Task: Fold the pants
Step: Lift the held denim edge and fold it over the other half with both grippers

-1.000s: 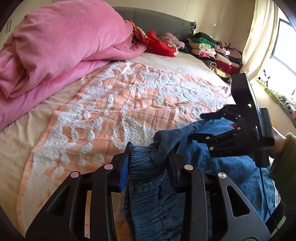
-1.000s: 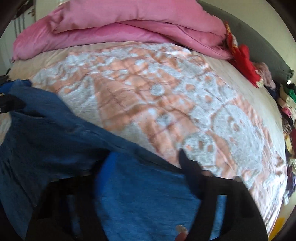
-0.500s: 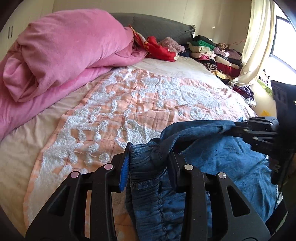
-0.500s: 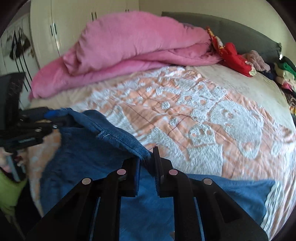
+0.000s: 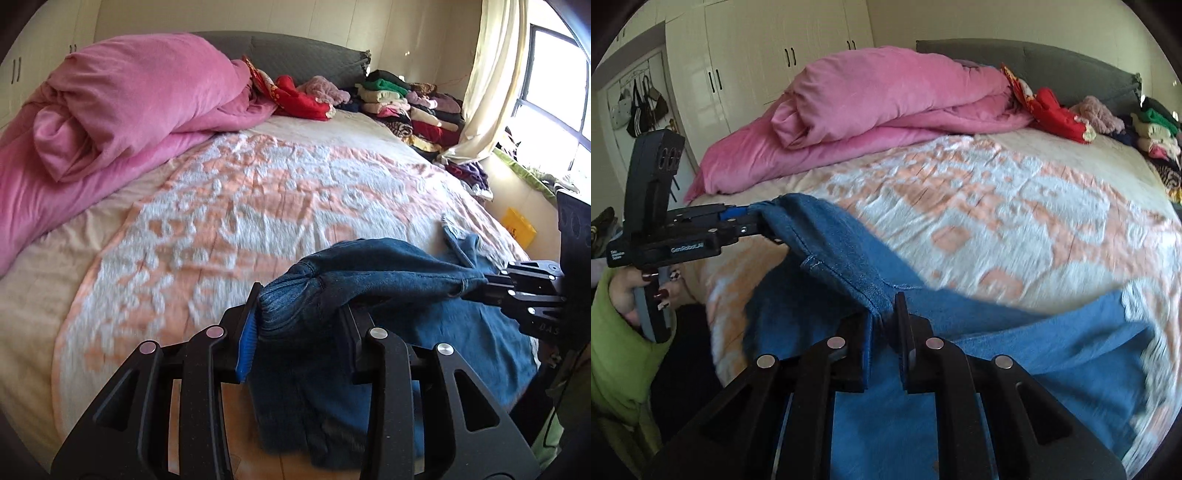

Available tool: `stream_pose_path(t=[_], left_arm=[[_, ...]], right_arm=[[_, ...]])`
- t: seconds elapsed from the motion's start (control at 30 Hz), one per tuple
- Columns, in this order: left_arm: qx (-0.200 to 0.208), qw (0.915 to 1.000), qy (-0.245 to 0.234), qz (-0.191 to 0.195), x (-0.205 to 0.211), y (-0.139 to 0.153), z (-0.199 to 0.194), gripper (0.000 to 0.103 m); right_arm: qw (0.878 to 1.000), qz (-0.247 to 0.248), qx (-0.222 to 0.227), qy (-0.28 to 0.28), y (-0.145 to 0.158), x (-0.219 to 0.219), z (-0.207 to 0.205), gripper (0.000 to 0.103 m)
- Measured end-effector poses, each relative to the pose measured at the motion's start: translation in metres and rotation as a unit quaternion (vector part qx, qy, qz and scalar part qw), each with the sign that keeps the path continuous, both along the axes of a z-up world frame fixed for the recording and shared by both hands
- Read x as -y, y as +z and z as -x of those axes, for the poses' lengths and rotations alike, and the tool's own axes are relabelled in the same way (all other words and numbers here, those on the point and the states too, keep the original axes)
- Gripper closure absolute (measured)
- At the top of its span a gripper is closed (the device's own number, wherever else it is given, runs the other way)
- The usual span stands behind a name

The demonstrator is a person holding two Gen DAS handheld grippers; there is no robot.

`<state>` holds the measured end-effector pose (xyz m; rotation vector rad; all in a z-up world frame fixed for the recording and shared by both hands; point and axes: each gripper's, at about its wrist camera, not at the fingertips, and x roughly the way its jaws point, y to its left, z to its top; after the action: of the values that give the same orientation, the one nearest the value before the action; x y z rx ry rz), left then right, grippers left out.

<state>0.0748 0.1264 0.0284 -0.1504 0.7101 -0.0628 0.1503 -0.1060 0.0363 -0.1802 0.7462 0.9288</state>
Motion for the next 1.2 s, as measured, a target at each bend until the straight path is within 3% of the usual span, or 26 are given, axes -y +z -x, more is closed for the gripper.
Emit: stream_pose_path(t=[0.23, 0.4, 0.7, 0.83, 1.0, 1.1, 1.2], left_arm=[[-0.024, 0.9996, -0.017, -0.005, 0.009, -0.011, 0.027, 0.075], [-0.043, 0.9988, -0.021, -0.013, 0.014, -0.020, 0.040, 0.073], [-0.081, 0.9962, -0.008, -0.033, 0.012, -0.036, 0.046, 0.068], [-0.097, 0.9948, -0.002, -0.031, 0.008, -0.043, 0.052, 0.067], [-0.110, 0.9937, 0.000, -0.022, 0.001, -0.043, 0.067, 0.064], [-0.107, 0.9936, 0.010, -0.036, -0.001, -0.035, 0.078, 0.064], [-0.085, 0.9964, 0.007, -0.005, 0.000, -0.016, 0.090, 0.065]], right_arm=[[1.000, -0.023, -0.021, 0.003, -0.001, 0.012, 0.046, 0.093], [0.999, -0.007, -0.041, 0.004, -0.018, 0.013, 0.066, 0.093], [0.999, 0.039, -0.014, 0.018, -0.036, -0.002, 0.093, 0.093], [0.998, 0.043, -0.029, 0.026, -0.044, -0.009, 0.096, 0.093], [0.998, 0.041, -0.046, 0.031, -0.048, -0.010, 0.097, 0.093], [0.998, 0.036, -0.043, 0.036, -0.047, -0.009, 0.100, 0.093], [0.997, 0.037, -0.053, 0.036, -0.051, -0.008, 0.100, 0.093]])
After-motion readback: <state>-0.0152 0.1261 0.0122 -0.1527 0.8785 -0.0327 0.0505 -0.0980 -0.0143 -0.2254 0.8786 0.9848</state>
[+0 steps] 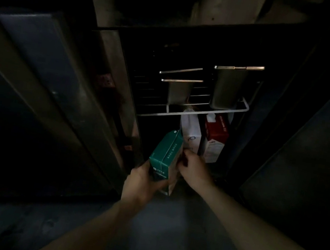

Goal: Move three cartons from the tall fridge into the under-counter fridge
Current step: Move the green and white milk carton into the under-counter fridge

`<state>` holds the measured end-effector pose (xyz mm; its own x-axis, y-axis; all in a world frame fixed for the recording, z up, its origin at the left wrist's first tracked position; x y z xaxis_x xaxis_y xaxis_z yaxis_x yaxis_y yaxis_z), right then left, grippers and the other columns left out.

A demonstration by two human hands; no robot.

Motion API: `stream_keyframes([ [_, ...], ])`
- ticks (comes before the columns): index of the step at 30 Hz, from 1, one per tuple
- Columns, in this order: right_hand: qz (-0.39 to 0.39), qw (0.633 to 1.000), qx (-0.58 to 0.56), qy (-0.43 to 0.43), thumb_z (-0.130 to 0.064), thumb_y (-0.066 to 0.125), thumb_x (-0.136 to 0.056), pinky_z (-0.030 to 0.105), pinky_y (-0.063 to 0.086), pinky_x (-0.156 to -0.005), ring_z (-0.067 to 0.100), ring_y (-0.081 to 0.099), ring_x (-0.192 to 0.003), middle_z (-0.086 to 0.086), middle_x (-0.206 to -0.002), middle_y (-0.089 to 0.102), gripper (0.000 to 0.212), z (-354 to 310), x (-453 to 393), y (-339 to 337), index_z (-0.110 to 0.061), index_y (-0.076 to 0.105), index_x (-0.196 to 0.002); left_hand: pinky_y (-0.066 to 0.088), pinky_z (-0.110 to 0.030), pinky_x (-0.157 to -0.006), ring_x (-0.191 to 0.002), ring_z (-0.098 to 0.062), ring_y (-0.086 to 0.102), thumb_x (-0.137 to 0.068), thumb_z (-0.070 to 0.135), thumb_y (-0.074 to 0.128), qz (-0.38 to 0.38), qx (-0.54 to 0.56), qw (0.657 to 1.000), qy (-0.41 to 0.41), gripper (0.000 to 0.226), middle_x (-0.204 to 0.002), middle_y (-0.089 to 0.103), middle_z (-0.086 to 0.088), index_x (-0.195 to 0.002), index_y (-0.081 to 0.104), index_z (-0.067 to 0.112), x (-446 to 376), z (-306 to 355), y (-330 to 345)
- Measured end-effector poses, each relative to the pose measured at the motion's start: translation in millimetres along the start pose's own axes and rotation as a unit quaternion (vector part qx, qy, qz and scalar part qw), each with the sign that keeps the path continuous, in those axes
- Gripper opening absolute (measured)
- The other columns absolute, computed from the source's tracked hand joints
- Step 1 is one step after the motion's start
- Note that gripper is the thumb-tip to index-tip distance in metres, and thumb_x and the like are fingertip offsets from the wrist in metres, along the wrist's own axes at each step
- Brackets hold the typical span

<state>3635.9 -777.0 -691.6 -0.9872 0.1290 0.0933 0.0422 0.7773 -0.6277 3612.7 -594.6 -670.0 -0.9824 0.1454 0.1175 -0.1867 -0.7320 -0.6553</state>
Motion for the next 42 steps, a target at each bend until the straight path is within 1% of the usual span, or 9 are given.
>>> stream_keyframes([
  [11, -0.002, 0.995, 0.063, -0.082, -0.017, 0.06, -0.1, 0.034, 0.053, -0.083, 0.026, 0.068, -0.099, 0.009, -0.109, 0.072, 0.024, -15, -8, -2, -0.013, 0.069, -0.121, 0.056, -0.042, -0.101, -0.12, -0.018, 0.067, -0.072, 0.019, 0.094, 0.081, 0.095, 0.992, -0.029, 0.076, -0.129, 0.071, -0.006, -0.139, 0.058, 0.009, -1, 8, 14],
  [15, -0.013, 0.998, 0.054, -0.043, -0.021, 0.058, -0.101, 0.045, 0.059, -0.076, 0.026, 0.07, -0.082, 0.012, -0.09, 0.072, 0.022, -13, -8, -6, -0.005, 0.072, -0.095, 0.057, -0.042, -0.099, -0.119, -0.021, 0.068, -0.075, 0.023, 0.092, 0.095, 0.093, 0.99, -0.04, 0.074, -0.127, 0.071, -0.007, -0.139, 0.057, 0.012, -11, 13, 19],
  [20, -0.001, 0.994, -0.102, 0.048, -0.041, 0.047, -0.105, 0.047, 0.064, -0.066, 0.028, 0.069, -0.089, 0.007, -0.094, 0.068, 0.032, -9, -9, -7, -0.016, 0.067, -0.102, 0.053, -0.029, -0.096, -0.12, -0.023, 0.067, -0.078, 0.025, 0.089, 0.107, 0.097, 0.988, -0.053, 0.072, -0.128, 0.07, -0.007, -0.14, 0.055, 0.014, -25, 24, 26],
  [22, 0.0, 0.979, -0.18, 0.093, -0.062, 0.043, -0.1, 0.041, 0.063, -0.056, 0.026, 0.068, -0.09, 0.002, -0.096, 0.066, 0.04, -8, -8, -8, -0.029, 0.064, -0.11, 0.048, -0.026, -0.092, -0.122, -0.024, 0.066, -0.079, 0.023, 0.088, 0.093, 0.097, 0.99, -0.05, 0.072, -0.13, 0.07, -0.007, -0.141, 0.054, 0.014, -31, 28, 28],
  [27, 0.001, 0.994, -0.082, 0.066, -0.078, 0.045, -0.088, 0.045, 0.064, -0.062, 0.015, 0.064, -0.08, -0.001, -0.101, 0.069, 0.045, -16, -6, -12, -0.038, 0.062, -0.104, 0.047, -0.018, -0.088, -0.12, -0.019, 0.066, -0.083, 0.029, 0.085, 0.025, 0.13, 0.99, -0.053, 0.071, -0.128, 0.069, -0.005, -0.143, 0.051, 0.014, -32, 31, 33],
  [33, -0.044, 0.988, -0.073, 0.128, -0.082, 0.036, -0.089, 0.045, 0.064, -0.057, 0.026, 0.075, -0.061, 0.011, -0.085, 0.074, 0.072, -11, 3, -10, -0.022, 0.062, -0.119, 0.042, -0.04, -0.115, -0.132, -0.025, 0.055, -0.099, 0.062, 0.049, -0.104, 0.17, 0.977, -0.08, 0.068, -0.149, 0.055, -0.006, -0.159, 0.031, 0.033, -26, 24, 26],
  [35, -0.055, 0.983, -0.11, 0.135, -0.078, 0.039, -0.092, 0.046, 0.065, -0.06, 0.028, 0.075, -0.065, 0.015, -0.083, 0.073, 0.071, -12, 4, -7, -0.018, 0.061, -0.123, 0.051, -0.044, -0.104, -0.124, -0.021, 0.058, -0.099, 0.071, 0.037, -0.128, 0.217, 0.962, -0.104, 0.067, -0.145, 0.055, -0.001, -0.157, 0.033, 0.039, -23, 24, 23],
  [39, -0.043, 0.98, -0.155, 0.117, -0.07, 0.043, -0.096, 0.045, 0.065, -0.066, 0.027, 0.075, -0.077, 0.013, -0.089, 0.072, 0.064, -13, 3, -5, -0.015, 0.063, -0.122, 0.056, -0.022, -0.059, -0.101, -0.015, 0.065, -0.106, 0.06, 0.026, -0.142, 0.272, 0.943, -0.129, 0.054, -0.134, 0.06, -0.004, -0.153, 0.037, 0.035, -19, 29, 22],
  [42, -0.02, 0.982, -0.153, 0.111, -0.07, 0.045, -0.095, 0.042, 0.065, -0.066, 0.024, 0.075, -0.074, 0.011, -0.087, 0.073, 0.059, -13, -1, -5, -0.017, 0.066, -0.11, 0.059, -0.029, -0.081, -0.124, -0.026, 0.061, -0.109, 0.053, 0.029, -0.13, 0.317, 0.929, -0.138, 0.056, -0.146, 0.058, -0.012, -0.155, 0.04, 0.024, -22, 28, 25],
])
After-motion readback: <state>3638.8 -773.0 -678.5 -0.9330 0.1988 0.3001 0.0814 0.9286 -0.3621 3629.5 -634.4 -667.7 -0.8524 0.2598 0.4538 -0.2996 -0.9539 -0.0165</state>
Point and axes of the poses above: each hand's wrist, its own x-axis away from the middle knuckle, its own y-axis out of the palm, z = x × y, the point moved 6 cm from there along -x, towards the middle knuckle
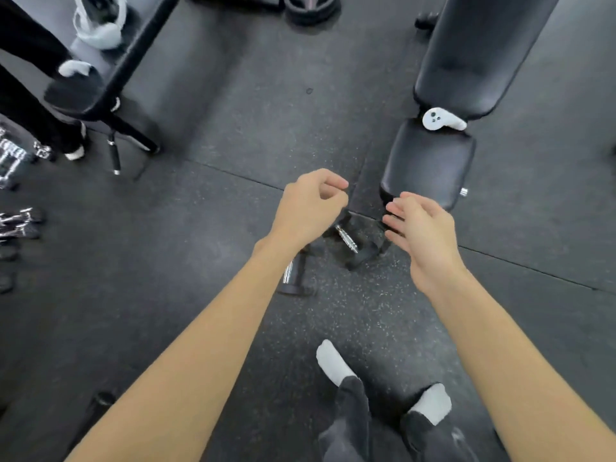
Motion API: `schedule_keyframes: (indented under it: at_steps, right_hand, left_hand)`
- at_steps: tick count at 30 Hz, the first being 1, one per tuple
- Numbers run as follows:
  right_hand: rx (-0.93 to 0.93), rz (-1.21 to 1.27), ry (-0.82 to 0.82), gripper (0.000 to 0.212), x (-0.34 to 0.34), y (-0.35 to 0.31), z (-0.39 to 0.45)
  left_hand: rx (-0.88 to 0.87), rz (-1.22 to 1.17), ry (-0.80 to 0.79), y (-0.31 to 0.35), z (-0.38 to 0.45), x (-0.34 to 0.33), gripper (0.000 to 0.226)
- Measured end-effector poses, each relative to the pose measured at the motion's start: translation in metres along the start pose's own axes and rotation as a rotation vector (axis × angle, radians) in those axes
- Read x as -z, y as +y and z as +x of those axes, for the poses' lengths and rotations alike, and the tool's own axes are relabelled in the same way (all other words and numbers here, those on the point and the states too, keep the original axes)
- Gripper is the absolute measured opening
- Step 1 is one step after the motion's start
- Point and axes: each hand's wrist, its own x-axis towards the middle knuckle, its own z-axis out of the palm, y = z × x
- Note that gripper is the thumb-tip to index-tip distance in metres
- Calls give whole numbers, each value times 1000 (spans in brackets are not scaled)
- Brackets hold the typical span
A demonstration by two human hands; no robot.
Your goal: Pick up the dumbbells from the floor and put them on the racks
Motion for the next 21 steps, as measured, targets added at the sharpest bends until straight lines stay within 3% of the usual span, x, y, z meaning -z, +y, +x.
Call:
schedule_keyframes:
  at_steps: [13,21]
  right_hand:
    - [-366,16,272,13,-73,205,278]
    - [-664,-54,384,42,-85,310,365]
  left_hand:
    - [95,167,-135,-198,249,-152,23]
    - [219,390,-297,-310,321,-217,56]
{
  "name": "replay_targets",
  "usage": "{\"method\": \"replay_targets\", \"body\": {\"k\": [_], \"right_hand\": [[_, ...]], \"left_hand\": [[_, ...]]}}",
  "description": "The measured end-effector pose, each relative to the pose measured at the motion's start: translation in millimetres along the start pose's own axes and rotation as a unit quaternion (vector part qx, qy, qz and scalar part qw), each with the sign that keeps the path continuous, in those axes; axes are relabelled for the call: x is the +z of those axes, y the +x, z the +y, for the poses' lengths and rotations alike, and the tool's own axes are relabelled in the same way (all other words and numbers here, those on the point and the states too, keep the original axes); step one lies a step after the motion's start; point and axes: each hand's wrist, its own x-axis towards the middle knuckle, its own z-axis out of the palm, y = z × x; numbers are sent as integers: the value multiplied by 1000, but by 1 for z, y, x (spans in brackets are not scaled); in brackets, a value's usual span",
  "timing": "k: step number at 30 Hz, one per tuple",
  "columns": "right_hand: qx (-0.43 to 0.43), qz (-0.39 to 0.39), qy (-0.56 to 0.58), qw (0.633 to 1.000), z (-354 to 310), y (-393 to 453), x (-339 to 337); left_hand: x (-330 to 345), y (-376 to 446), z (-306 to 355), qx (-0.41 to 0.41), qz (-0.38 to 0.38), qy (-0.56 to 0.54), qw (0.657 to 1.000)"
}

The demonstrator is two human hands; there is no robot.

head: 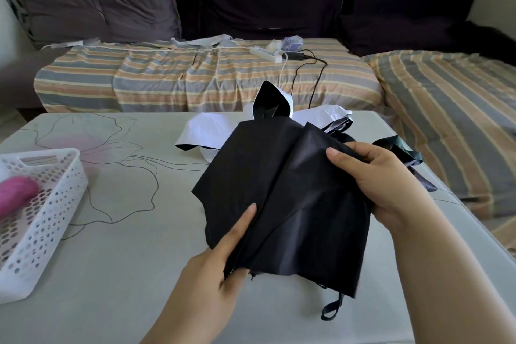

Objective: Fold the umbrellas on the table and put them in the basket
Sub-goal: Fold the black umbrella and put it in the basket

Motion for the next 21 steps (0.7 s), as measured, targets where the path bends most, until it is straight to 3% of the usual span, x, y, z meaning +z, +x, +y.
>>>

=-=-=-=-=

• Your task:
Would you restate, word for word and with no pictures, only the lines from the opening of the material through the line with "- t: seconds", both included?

• Solution:
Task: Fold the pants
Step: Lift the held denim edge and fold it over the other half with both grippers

-1.000s: 
-1.000s: 
-0.500s: 
-0.500s: 
+0.000s: 

Available tool: `stream_pose_path(t=[_], left_arm=[[_, ...]], right_arm=[[_, ...]])`
- t: seconds elapsed from the motion's start (control at 30 Hz), one per tuple

No additional lines are needed for this answer.